Und schließlich – und das zeichnet uns dann auch als Religionsgemeinschaft aus – geht es auch darum, Schöpfungsverantwortung in unserer Liturgie, beim Feiern der Gottesdienste, beim gemeinsamen Beten und Singen ins Wort zu bringen. Also das zu tun, was der Papst in „Laudato si“ das Pflegen einer ökologischen – im Sinne von „ganzheitlichen“ – Spiritualität genannt hat.
Online-Redaktion: Ende November beginnt in Dubai die nächste Klimakonferenz. Was erwarten Sie von den dortigen Verhandlungen?
Mattias Kiefer: Angesichts dessen, was gerade in der Welt los ist, muss man leider eher von Hoffnungen als von Erwartungen sprechen. Die Hoffnung ist, dass die Klimapolitik nicht von den sonstigen geopolitischen Zerwürfnissen zerrieben wird, sondern die Welt eine multilaterale, wissenschaftsbasierte Klimapolitik fortsetzen kann.
Online-Redaktion: Wie nehmen Sie die mitunter emotionalen Diskussionen der letzten Jahre persönlich wahr?

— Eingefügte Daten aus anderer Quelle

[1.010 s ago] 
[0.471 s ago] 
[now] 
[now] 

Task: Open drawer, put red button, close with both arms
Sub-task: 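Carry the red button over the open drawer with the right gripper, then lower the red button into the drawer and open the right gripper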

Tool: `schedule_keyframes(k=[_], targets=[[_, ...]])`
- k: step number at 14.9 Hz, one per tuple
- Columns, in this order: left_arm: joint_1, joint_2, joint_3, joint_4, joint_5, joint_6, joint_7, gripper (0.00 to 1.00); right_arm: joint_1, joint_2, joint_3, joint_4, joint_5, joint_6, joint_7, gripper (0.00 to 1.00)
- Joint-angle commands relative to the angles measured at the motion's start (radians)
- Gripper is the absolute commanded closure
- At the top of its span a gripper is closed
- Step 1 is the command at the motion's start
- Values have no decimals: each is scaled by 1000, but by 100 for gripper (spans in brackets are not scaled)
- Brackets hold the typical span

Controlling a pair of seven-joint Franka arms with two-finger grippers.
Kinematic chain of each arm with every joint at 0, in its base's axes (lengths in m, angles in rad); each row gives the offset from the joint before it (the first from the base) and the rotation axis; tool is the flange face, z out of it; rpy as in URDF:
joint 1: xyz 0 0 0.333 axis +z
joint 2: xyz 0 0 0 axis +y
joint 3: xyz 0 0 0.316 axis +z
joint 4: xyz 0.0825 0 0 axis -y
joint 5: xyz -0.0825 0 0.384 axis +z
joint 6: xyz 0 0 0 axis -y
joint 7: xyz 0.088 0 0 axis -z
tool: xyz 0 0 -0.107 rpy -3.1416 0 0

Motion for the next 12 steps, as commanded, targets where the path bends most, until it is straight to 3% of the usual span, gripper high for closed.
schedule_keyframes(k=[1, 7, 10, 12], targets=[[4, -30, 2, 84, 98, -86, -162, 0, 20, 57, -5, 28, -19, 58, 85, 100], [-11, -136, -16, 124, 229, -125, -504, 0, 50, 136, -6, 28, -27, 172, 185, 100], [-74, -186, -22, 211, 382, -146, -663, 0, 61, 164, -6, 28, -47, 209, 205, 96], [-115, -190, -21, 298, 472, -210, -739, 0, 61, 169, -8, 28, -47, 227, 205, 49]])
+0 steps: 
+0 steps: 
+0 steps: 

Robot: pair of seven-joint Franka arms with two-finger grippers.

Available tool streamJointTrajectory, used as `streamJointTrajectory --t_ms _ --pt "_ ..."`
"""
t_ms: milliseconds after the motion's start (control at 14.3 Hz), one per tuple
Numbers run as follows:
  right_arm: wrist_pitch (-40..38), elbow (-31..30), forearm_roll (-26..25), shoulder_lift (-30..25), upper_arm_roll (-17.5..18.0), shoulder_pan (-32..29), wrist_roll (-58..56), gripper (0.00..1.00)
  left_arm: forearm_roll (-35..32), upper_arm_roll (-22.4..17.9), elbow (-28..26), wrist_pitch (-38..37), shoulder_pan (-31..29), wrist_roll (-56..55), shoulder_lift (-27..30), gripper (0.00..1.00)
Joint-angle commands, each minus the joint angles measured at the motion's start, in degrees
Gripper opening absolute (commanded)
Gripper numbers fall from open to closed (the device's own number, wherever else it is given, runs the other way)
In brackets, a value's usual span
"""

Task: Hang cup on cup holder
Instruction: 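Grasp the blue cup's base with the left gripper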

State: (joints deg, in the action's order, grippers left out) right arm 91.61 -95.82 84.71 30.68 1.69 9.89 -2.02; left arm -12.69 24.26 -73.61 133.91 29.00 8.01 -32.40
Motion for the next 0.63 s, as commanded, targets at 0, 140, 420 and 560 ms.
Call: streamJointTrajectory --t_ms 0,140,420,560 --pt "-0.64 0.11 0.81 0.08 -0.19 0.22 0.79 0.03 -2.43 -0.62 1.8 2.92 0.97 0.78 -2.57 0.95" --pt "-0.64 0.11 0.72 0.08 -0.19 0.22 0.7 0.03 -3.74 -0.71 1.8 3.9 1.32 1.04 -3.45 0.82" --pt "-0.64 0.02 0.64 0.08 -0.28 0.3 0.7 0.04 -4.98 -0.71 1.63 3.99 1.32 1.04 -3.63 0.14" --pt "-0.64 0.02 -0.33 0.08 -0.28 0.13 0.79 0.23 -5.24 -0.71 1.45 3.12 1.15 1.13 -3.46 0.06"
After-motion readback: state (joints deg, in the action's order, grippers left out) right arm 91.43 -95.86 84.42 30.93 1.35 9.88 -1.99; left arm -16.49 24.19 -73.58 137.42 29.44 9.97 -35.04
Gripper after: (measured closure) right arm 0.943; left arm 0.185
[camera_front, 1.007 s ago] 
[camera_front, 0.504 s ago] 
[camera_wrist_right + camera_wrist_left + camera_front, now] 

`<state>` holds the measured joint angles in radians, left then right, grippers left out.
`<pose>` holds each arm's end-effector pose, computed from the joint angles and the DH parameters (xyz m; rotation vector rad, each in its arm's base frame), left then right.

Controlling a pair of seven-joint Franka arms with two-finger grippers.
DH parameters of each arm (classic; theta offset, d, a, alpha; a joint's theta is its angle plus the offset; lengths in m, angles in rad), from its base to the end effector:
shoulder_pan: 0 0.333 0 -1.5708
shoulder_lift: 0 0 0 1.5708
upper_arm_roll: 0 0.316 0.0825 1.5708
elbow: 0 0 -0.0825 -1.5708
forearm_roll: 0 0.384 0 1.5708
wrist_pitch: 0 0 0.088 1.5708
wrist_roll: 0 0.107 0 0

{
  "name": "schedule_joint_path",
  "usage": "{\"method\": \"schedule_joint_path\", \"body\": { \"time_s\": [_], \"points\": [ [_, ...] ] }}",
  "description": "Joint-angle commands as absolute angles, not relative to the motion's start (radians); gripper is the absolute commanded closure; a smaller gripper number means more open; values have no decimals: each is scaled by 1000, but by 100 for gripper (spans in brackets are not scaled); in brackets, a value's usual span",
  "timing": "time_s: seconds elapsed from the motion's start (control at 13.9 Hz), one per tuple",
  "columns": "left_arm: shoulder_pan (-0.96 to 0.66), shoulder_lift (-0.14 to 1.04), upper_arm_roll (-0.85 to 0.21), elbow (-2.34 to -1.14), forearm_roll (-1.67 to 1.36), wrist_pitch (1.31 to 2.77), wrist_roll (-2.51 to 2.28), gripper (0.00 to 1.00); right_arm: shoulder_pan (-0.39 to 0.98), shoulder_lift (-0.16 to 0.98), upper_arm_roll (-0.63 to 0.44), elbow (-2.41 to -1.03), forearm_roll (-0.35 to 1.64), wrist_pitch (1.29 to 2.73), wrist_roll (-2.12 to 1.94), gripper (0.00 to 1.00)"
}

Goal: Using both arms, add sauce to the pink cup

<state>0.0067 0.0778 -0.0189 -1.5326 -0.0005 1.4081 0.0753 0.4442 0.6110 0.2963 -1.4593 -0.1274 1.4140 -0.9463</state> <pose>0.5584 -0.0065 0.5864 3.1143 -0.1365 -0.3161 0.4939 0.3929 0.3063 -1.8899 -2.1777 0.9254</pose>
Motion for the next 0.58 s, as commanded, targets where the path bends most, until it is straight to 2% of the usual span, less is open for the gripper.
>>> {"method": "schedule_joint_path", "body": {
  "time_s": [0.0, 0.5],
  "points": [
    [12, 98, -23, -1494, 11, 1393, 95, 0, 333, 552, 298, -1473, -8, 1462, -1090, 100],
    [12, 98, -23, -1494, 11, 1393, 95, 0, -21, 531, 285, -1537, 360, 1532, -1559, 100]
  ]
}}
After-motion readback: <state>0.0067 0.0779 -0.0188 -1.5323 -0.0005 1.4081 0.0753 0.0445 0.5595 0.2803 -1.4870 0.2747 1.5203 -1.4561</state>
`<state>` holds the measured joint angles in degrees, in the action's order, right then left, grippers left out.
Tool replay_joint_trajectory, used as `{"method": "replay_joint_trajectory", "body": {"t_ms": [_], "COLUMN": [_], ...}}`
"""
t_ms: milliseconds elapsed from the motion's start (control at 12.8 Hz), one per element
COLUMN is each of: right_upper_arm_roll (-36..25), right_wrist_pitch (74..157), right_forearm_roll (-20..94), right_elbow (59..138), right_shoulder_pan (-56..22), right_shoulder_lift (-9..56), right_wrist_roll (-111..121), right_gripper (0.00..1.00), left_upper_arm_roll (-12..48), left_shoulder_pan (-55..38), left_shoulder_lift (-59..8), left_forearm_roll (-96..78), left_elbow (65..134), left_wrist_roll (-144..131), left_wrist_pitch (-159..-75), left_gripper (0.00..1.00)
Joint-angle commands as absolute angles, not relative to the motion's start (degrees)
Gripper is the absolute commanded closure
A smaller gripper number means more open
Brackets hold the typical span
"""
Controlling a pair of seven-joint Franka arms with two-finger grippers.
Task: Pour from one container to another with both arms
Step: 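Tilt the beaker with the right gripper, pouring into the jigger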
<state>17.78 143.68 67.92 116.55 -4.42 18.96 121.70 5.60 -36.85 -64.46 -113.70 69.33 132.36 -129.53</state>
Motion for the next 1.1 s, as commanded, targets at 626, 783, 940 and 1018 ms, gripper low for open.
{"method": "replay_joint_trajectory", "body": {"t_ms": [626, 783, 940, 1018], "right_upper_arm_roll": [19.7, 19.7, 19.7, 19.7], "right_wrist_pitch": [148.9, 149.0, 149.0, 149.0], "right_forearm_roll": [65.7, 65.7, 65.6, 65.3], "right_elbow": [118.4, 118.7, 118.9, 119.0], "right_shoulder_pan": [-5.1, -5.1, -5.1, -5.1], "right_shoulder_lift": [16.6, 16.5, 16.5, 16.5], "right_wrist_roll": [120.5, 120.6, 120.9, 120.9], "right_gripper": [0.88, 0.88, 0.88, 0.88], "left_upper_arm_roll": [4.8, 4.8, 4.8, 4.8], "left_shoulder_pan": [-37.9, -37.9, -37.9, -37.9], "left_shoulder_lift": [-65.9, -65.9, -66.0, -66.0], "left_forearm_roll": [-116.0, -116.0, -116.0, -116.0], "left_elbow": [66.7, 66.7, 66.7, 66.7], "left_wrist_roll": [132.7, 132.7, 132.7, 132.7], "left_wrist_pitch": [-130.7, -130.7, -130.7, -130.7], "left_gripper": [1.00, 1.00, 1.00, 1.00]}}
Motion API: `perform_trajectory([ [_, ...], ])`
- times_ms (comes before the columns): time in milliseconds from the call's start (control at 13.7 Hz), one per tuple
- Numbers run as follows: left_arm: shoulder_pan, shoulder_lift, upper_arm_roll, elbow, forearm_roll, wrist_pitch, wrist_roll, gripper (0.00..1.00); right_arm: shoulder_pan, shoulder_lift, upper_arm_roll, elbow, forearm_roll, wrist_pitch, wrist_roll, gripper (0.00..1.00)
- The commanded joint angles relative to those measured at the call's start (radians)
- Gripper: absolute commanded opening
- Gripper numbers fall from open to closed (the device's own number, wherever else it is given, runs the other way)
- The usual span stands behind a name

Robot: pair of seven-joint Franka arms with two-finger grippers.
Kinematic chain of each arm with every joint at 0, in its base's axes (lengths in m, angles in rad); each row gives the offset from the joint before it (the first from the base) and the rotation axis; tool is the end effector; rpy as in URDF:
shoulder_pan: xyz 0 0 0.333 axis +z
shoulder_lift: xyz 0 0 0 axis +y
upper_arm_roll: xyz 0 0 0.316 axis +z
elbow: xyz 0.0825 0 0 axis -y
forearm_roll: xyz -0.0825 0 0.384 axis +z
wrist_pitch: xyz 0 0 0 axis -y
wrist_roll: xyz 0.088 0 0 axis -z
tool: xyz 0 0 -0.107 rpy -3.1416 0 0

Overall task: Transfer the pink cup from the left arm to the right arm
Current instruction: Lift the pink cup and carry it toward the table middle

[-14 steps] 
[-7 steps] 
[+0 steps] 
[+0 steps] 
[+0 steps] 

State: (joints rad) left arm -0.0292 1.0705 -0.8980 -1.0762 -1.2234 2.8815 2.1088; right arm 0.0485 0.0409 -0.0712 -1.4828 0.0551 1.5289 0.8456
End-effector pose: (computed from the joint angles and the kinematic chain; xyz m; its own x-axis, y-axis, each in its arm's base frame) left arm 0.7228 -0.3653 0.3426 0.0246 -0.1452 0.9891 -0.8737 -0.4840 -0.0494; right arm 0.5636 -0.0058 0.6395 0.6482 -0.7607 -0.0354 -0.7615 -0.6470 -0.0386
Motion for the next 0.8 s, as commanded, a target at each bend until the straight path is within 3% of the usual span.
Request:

Mattias Kiefer: Umweltarbeit ist das Bohren dicker Bretter – da braucht es eine gewisse Frustrationstoleranz. Bis vor etwa zwei Jahren konnte man ein zunehmendes Verstehen dessen wahrnehmen, auf was die Welt da zurast, und auch eine wachsende Bereitschaft, an den systemischen Stellschrauben zu drehen: Das Klima-Urteil des Bundesverfassungsgerichts aus dem Frühjahr 2021, das novellierte Klimaschutzgesetz mit dem Einstieg in die CO2-Bepreisung, das EU „Fit for 55“-Paket und die deutlichen Initiativen der Industrie hin Richtung Treibhausgasneutralität – das waren alles Signale, die Mut gemacht haben.
Seitdem nehme ich allerdings eine Diskursverschiebung auch in der politischen Mitte wahr, so dass man auf Wahlplakaten „Vernunft statt Verbote“ und „Nein zu Ideologie und Bevormundung“ lesen musste. Das war vielleicht nicht allein auf das Thema Klimapolitik bezogen, aber zwischen den Zeilen auf jeden Fall zu lesen. Das ist eine deutliche Abkehr von dem bis dahin herrschenden gesellschaftlichen Konsens. Und das macht mir wirklich Sorge. Denn das noch einmal einzufangen, wird schwierig.